**GIVEN DATA**:
········

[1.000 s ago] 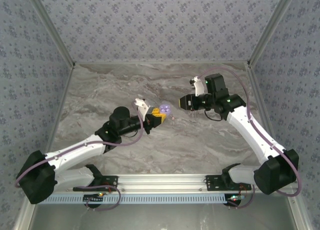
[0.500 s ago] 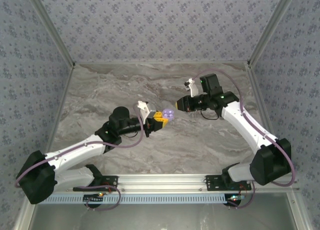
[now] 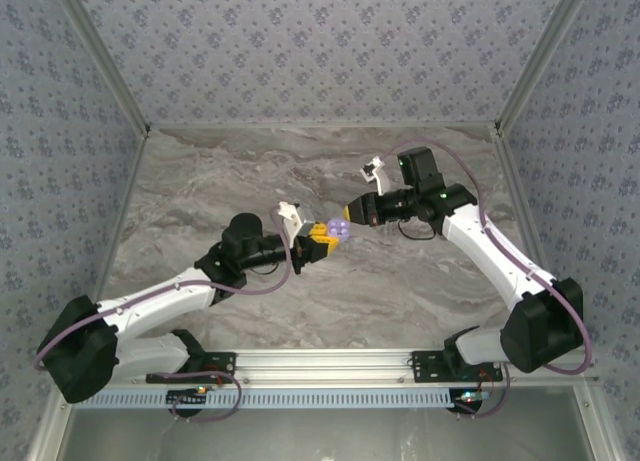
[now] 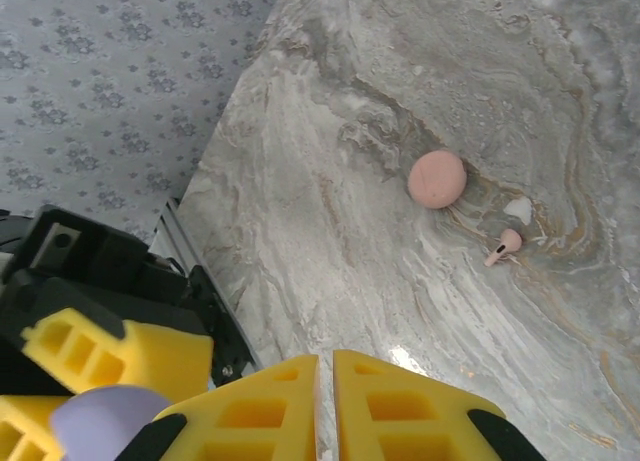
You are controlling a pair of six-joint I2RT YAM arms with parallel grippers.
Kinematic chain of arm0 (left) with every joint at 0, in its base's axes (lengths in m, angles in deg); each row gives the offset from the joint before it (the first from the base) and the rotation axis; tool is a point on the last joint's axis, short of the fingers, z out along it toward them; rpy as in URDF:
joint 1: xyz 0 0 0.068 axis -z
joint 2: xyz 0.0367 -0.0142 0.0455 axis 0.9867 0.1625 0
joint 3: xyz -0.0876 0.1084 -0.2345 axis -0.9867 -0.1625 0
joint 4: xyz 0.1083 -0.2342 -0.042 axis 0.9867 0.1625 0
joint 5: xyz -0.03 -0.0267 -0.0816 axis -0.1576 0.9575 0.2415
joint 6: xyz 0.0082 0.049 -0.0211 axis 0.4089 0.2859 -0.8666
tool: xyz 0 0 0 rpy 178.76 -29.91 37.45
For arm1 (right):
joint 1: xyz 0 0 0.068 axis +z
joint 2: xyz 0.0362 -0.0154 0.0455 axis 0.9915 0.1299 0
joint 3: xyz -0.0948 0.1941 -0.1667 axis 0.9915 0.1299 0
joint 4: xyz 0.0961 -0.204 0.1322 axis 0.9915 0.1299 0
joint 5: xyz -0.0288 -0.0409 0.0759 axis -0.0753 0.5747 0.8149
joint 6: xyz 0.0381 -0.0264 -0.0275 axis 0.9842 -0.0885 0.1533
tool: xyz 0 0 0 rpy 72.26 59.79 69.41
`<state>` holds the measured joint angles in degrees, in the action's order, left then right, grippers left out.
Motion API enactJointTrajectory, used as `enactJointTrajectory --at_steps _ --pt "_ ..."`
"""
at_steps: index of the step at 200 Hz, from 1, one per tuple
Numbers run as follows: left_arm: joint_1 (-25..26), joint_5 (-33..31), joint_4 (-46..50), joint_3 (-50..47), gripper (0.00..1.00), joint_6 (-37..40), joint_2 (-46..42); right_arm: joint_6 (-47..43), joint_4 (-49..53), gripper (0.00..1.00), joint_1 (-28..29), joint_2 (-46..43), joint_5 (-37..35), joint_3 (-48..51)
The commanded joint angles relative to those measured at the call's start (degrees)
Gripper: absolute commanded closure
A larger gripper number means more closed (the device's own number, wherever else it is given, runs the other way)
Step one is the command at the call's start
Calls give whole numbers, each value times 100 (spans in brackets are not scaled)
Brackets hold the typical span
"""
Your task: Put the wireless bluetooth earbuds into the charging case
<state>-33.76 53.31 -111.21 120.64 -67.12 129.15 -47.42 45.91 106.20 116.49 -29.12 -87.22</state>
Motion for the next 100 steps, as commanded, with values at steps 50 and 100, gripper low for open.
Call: enactJointTrajectory --at_steps 50,100 --pt "1 -159 -606 -158 88 -236 139 14 -132 85 33 -340 473 -77" --pt "-15 -142 -608 -148 88 -233 107 -66 44 85 34 -282 287 -78"
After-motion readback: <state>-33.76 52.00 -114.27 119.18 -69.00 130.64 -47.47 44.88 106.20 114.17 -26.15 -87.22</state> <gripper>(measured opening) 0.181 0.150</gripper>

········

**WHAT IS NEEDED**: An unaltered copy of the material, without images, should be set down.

**RESPONSE BOX**:
[1.000 s ago] 
[0.500 s ago] 
[now] 
[now] 
You are controlling a pair of six-joint I2RT YAM arms with parallel grippers.
Kinematic chain of arm0 (left) with every joint at 0, in its base's axes (lengths in m, angles in deg); each row gives the offset from the joint before it (the first from the base) and the rotation axis; tool is a point on the last joint's axis, short of the fingers, z out along it toward them; rpy as in URDF:
joint 1: xyz 0 0 0.068 axis -z
joint 2: xyz 0.0367 -0.0142 0.0455 axis 0.9867 0.1625 0
joint 3: xyz -0.0876 0.1084 -0.2345 axis -0.9867 -0.1625 0
joint 4: xyz 0.1083 -0.2342 -0.042 axis 0.9867 0.1625 0
joint 5: xyz -0.03 -0.0267 -0.0816 axis -0.1576 0.9575 0.2415
joint 6: xyz 0.0082 0.049 -0.0211 axis 0.4089 0.2859 -0.8666
tool: xyz 0 0 0 rpy 178.76 -29.91 37.45
For arm1 (right):
joint 1: xyz 0 0 0.068 axis +z
joint 2: xyz 0.0362 -0.0154 0.0455 axis 0.9915 0.1299 0
joint 3: xyz -0.0948 0.1941 -0.1667 axis 0.9915 0.1299 0
joint 4: xyz 0.0961 -0.204 0.1322 axis 0.9915 0.1299 0
joint 5: xyz -0.0288 -0.0409 0.0759 axis -0.0753 0.5747 0.8149
joint 6: xyz 0.0381 -0.0264 -0.0275 axis 0.9842 -0.0885 0.1533
tool: xyz 0 0 0 rpy 72.26 59.79 69.41
`<state>` holds the measured joint angles in degrees, in the action's order, left then right, grippers left out.
Motion API enactJointTrajectory, used as `enactJointTrajectory --at_steps _ --pt "_ ..."`
"""
at_steps: index of the step at 200 Hz, from 1, one per tuple
Numbers run as follows: left_arm: joint_1 (-25..26), joint_5 (-33..31), joint_4 (-46..50), joint_3 (-50..47), gripper (0.00..1.00), joint_6 (-37..40), joint_2 (-46..42); right_arm: joint_6 (-47..43), joint_4 (-49..53), gripper (0.00..1.00), joint_1 (-28..29), joint_2 (-46..43), joint_5 (-37..35), joint_3 (-48..51)
The commanded joint angles relative to those measured at the call's start (degrees)
Gripper: absolute commanded closure
A larger gripper number means more closed (the device's own number, wherever else it is given, runs the other way)
Step one is the command at the call's start
Calls give whole numbers, each value times 100 (spans in brackets are not scaled)
Brackets hold the typical span
"""
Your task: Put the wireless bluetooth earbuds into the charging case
<state>-33.76 53.31 -111.21 120.64 -67.12 129.15 -47.42 45.91 106.20 116.49 -29.12 -87.22</state>
Motion for the next 100 steps, as commanded, with values at steps 50 and 100, gripper low for open.
Call: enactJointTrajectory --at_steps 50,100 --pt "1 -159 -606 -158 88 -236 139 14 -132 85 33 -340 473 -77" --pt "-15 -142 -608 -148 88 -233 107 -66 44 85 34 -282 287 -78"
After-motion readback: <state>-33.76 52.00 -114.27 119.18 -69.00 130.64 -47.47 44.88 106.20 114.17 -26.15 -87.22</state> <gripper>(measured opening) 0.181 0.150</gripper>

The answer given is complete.